There was a lull in the wind on the 2nd of this month, ideal really as the New Year’s alcohol had been purged from my system. I’d arranged to meet up with Dave and fish the Blue Anchor area of the Bristol Channel. He’s rather fortunate in living half an hour or so down the road, for me it was a three hour journey.

Winds were forecast to be light westerly's, decreasing as the evening progressed. Ninety minutes into my journey the ice warning illuminated on the dashboard, the temperature had dropped to freezing point. On arrival it had slipped down to minus one.

After a bit of a chat as to whether we should go for it or not we started to rig the kayaks. Dave was itching to field test his new Garmin 451s GPS Combo, all colour featuring the latest G2 software. I must say that it looked quite impressive, I’m sure it’ll serve him well.

Rigging up

It transpired that this was to Dave’s first night trip, he was all organised, stern lamps, etc.. I’ve got to be honest, conditions probably weren’t ideal for a first night trip, freezing temperatures and a slightly lumpy sea. That being said, he was very familiar with the mark, plus had me for company.

We were soon anchored and fishing in about ten metres of water. The tide was a big spring of 11.7m and it was pushing past at a good rate of knots. I normally fish with 4oz of weight on the flood at this mark, I found myself using 8oz at one point just to make sure I was fishing hard on the bottom.

It was soon dark, and for me at least the fishing the extremely slow. I’ve previously found that this mark doesn’t fish well for me wish a bit of a swell running. I’m not to sure why, I think it may be down to the braid line moving the lead/bait around too much as the kayak rises and falls in the swell. I try to overcome this by fishing the bait well down tide of the kayak, though I can tell by the movement of the rod tip that the swell it was still having an effect.

Dave's yak

The photo above is of Dave on his Prowler 13. I only took one photo that evening, mainly due to the cold, plus I didn’t have too much to photograph!. The static temperature during the trip fell to minus two degrees, factoring in the westerly wind of 10-12mph, that put the wind chill factor at around minus seven degrees !

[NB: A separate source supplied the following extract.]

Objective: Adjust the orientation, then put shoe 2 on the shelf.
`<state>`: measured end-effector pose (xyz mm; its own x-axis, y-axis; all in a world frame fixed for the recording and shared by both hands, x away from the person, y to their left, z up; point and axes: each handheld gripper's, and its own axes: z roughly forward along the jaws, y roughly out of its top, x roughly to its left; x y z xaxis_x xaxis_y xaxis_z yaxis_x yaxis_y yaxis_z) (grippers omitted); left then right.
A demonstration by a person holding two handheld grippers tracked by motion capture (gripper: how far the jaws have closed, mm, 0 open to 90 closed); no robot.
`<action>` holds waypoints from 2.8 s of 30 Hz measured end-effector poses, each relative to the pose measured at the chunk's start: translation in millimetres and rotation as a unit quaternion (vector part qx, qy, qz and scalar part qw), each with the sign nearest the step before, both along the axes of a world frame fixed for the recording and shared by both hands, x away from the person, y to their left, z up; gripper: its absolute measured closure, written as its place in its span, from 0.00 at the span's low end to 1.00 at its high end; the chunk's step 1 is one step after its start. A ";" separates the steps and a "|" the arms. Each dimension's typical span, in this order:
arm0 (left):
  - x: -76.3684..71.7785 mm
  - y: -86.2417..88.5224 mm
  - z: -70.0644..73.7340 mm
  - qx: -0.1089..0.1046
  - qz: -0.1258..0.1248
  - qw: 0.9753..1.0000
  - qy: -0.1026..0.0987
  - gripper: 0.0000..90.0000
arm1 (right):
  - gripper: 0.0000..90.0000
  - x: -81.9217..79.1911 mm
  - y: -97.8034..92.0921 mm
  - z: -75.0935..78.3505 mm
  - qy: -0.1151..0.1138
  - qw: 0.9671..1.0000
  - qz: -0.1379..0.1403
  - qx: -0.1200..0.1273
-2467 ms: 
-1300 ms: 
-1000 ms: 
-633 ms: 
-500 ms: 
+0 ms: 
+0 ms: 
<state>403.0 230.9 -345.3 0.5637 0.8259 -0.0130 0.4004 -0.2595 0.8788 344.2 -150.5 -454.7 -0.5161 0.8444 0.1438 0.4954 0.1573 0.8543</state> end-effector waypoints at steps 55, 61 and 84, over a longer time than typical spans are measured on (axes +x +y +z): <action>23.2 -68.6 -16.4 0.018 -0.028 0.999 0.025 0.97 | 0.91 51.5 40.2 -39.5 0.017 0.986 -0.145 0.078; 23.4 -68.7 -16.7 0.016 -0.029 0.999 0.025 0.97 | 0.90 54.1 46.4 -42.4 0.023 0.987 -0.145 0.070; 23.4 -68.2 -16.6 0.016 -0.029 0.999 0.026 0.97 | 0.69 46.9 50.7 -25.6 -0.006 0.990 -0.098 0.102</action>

Despite wearing three pairs of heavy wool socks on, I eventually lost the battle to keep my feet warm after about three hours. I really hate cold feet, I’m going to have to try some different socks or liners to see if I can overcome this problem. The problem is similar with my hands, though I wore my waterproof ski gloves all evening which enabled me to keep fishing. Though at times they did chill off, but with the gloves, or with the use of the hand warmer pockets of my PFD, I managed to keep them sufficiently warm.

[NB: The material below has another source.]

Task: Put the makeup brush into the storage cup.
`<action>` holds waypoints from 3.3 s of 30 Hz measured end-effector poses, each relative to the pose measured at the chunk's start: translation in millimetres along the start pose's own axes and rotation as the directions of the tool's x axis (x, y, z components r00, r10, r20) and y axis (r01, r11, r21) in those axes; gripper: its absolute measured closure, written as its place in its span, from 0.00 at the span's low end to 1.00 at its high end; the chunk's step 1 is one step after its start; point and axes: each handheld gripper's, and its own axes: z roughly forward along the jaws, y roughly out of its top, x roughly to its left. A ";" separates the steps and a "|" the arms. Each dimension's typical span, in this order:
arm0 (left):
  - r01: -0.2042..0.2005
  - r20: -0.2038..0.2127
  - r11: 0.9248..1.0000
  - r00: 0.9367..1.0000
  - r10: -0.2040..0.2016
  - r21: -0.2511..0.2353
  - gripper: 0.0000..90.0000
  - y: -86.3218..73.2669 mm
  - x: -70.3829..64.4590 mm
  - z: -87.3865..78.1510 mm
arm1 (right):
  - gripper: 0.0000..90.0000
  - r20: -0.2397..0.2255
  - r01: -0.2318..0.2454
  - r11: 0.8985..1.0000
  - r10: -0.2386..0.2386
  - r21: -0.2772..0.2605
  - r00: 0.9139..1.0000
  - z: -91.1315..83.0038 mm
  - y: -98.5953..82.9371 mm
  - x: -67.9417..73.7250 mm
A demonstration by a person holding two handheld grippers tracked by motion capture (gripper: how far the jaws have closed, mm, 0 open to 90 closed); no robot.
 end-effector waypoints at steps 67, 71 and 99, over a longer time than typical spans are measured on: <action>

The fishing slowly picked up, it seemed to coincide with a slackening on the flood tide. I managed a couple of strap conger, a small thornback ray and an very small codling. It’s certainly better than blanking so I’m not going to complain.

Ting codling !

I heard a couple of cheers during the evening so I knew that Dave had caught something decent. This was soon backed up with a radio confirmation. He managed a couple of very sizeable Thornback Ray to double figures, at least someone was finding the bigger fish!

Dave's Thornback

After about four hours on the water the tide turned onto the ebb. After a quick chat on the radio we’d established that we were both well and truly frozen solid and were happy to call it quits. Typically the wind eased off at this point resulting in a flatter sea, in fact a very nice evening. The sky was almost free of clouds and it was a beautiful full moon making a night fish pleasant, well if it hadn’t been for the sub zero temperatures it would have been very pleasant !

Carting the kayaks back to the car when you can’t feel your feet isn’t the best feeling in the world, stripping out of your drysuit and thermals back to your underwear is refreshing… a warm fireplace and a glass of Drambuie was on my mind at this point in time.

After about an hour of driving home in my socks the feeling was fully back into my feet, ah, the joys of winter kayak fishing. Dave’s first night trip was a total success with a couple of cracking fish to show for it. If the cold weather continues, and it’s forecast too, I’m guessing that my next couple of trip will be daytime trips with little wind. Now all I need is that weather window.